Alfred Deller on Spotify

pre Baroque composers

Composers / May 24, 2017

Pre - 1600 A.D.

We are lumping together Medieval and Renaissance music for expedience, since this repertoire is less frequently encountered in the concert hall and is generally considered a specialized taste.

Most studies of Western art music begin with plainchant, the early music of the Catholic Church. Public interest in chant soared a few years back when the marketing geniuses at EMI packaged a disc of performances by the Benedictine Monks of Santo Domingo de Silos that achieved record-breaking sales around the world. There was nothing exceptional about those particular chant renditions; for reasons that remain a mystery, large numbers of people all at once simply rediscovered the remarkable beauty of music that is over 1, 000 years old.

Liturgical chant can be traced back to the eighth century, although the earliest manuscripts from which we know it date from somewhere between the 11th and 13th centuries. Known by most people today as Gregorian chant, it derives its name from a legend that it was first introduced by Pope Gregory the Great (ca. 540-604). Like most early Medieval music, chant is monophonic, that is, it consists of a single line of melody and nothing else.

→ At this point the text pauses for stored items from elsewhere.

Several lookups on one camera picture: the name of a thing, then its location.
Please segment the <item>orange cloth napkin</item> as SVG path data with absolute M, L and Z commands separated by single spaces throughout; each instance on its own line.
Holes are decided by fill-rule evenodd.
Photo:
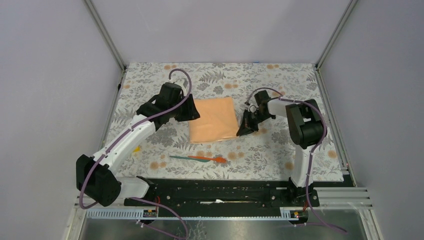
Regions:
M 195 99 L 194 103 L 200 118 L 188 122 L 190 143 L 211 143 L 237 137 L 239 125 L 232 97 Z

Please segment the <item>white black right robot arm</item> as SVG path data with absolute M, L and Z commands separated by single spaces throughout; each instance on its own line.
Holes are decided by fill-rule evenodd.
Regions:
M 269 88 L 260 87 L 250 94 L 256 105 L 245 102 L 236 136 L 241 137 L 259 130 L 259 124 L 285 117 L 288 132 L 295 145 L 294 169 L 288 180 L 286 198 L 293 206 L 301 205 L 313 192 L 313 154 L 327 135 L 328 128 L 314 99 L 305 101 L 270 97 Z

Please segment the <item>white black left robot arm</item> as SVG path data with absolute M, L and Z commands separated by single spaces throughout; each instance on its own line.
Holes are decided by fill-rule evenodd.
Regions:
M 155 192 L 140 177 L 116 177 L 124 161 L 144 140 L 171 119 L 177 122 L 200 118 L 191 91 L 166 82 L 158 94 L 142 104 L 131 122 L 110 143 L 91 156 L 82 154 L 76 161 L 76 188 L 96 204 L 107 207 L 119 198 L 135 197 L 148 206 Z

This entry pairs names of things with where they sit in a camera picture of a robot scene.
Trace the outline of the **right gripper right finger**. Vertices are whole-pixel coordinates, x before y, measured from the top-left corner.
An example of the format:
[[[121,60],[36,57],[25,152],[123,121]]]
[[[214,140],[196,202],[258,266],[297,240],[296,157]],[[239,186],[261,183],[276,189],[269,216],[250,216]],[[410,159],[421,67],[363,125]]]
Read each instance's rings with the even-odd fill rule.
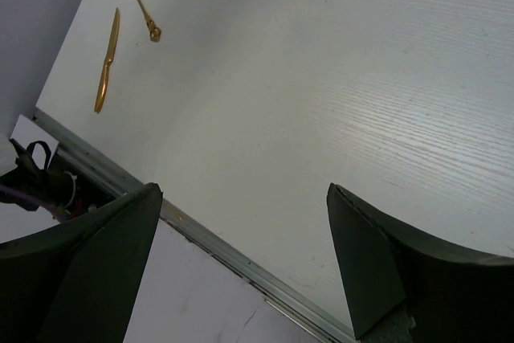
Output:
[[[511,258],[428,234],[336,184],[326,202],[356,339],[512,341]]]

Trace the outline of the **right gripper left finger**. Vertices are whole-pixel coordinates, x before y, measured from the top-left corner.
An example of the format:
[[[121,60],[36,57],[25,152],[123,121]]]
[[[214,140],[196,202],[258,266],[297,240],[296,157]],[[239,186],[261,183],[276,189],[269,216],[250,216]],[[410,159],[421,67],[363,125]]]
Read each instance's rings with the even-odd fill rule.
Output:
[[[1,245],[3,342],[122,342],[160,218],[149,183]]]

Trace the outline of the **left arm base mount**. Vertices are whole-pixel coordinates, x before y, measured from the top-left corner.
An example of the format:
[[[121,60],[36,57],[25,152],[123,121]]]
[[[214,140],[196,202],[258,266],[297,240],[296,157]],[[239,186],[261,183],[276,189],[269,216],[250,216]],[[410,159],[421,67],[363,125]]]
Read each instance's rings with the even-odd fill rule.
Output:
[[[14,168],[1,176],[1,202],[27,211],[44,208],[63,223],[114,200],[61,157],[51,159],[45,141],[22,147],[8,140],[14,150]]]

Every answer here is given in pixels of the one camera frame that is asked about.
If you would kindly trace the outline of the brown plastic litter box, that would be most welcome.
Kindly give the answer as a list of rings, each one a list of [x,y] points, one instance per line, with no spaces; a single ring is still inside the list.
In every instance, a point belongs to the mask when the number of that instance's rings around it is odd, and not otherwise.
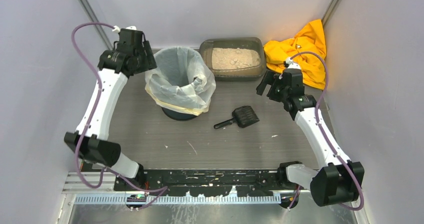
[[[207,39],[198,51],[217,81],[254,81],[267,69],[257,37]]]

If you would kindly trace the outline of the black litter scoop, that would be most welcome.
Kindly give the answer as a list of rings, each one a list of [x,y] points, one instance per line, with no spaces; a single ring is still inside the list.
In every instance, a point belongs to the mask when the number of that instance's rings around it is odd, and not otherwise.
[[[231,119],[217,123],[213,128],[220,129],[232,125],[233,123],[236,123],[240,128],[245,128],[260,121],[253,108],[248,105],[236,108],[231,115]]]

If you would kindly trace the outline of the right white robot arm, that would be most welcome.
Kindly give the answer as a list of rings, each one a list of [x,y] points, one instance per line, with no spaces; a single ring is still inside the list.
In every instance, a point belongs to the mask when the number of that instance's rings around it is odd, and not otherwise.
[[[284,185],[294,184],[309,190],[319,207],[359,200],[359,211],[364,206],[362,181],[365,169],[360,162],[353,162],[337,144],[323,119],[319,104],[312,95],[305,93],[299,69],[289,68],[282,74],[266,71],[256,87],[262,95],[270,87],[267,97],[283,104],[293,121],[301,128],[317,159],[319,170],[306,167],[299,161],[281,163],[277,180]]]

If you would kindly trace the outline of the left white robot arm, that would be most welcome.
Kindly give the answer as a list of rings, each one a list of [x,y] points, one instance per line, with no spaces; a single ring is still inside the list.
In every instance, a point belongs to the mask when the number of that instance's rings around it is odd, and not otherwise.
[[[112,50],[104,51],[92,67],[96,86],[81,122],[67,132],[64,142],[78,159],[99,164],[129,179],[143,179],[143,167],[122,153],[120,144],[108,141],[110,122],[128,79],[157,67],[145,34],[135,26],[119,28]]]

Music existed outside of the church during the Middle Ages, of course, and various groups of nomadic musicians traveled from court to court to sing their stories. Of the numerous names by which they are known today, based upon their nationality and/or the time of their activity—including the goliards (who wrote the poetry that Carl Orff made famous in 1937 as his Carmina Burana, heard regularly on movie soundtracks), jongleurs, Minnesingers and trouvères—only one remains widely recognized: troubadour.

It was in the late 12th century in Paris, at the Cathedral de la Notre Dame, that a major revolution in music took place: the idea of combining more than one line of music simultaneously—sometimes with each line having its own text. These were not really independent compositions, but rather elaborations of sections of monophonic chant, called “clausulae, ” in the church liturgy. A very popular compositional device was the use of a cantus firmus, which was a portion of plainchant that was sung by one section in very sustained notes over which the other voices would weave musical garlands. The chant itself is not easily detected by the listener; the device was more for the convenience of the composer and the rationalization of the theologian, since it ensured that all ecclesiastical music was based upon the hallowed corpus of Gregorian chant.

Polyphonic music also required a new sense of rhythm. When everyone was singing the same melodic line, it wasn’t too difficult to keep everyone together; but when each part went its own way, a method had to be devised to synchronize the parts. The solution was in the use of isorhythms, which are rhythmic patterns that are indicated by the opening notes and then applied consistently throughout the work. Now, instead of a gently lulling flow of melody there was a driving energy produced by the steady rhythmic pulse.